## Activity
Begin at the line below that has "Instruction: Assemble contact" and stop after the line that has "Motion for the". Please restate only those lines, word for word.

----- Data provided

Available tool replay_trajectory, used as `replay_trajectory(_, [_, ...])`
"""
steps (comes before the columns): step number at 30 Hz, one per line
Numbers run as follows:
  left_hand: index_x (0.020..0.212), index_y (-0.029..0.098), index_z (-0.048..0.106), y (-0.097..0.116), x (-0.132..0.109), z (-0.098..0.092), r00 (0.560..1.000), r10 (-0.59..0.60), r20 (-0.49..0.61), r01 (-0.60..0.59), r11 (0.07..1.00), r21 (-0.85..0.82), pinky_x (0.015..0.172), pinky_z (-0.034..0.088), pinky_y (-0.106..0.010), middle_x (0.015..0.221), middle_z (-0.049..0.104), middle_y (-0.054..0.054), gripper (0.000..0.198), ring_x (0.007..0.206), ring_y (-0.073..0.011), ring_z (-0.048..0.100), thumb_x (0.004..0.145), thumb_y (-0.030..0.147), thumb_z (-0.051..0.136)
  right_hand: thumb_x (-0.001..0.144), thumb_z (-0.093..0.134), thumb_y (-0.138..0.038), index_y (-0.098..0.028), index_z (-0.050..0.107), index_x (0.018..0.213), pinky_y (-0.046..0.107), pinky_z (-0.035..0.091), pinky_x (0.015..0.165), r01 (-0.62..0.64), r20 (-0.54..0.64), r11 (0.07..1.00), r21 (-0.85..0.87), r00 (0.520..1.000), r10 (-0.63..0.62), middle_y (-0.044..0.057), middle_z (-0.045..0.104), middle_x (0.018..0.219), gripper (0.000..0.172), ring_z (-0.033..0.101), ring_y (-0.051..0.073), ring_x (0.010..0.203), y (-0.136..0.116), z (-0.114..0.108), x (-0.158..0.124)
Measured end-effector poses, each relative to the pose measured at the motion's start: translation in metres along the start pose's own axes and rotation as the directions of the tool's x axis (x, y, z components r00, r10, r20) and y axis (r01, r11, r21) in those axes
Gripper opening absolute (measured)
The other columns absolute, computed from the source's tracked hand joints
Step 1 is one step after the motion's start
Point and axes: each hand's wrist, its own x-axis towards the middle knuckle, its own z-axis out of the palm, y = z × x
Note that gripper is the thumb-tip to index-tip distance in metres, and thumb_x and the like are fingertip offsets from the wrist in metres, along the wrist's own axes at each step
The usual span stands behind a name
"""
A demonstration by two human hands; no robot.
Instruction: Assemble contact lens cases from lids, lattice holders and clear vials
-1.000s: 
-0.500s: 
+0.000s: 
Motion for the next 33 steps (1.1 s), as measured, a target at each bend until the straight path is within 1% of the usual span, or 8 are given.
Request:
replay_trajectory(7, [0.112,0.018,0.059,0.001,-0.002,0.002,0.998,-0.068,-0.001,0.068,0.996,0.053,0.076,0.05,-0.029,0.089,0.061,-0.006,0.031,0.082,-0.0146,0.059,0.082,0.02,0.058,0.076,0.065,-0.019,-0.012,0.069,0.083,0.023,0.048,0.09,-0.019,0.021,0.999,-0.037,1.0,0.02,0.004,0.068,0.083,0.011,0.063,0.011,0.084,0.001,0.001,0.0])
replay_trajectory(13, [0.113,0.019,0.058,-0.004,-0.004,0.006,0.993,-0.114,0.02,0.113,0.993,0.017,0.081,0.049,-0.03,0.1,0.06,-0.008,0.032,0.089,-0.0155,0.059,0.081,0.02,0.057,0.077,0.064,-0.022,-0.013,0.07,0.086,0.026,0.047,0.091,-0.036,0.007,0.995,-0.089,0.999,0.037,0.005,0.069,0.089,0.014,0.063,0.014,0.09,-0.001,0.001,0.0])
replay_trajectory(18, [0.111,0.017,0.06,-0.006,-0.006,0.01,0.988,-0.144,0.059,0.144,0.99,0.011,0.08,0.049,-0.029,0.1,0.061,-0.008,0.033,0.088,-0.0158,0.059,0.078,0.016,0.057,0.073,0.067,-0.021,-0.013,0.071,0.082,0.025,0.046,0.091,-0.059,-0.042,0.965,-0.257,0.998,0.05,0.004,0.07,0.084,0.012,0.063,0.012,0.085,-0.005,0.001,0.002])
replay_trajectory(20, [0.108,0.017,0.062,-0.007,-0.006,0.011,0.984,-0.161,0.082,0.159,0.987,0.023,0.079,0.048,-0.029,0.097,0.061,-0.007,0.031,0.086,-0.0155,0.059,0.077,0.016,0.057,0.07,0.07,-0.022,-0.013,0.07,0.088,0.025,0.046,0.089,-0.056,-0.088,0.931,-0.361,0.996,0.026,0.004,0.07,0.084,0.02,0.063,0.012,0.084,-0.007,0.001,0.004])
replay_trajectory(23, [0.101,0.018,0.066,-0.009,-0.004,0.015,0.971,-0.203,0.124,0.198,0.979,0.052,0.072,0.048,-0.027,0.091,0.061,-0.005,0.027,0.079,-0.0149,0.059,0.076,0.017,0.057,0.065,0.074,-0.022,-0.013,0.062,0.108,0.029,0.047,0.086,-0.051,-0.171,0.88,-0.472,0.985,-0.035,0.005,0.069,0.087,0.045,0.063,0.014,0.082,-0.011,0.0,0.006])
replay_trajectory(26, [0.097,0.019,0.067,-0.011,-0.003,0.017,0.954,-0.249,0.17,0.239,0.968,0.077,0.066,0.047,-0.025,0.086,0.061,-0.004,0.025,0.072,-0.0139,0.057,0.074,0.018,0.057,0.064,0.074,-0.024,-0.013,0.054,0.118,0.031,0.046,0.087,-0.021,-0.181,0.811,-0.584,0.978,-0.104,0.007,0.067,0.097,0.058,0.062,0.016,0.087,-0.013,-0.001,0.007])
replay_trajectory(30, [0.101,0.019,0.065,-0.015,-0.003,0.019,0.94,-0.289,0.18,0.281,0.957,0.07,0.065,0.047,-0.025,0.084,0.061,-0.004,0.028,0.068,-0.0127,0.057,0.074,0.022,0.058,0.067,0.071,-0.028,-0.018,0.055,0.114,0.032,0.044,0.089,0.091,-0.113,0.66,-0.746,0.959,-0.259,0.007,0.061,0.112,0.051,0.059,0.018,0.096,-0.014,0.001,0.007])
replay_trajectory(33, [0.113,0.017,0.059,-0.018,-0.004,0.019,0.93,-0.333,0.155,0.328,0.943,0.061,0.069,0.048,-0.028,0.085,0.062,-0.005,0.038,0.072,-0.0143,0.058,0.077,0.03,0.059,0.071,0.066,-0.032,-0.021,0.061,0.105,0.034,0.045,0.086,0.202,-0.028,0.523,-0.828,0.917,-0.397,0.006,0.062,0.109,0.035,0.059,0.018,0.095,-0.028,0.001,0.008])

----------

## Solution
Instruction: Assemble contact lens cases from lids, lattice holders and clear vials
-1.000s: 
-0.500s: 
+0.000s: 
Motion for the next 33 steps (1.1 s), as measured, a target at each bend until the straight path is within 1% of the usual span, or 8 are given.

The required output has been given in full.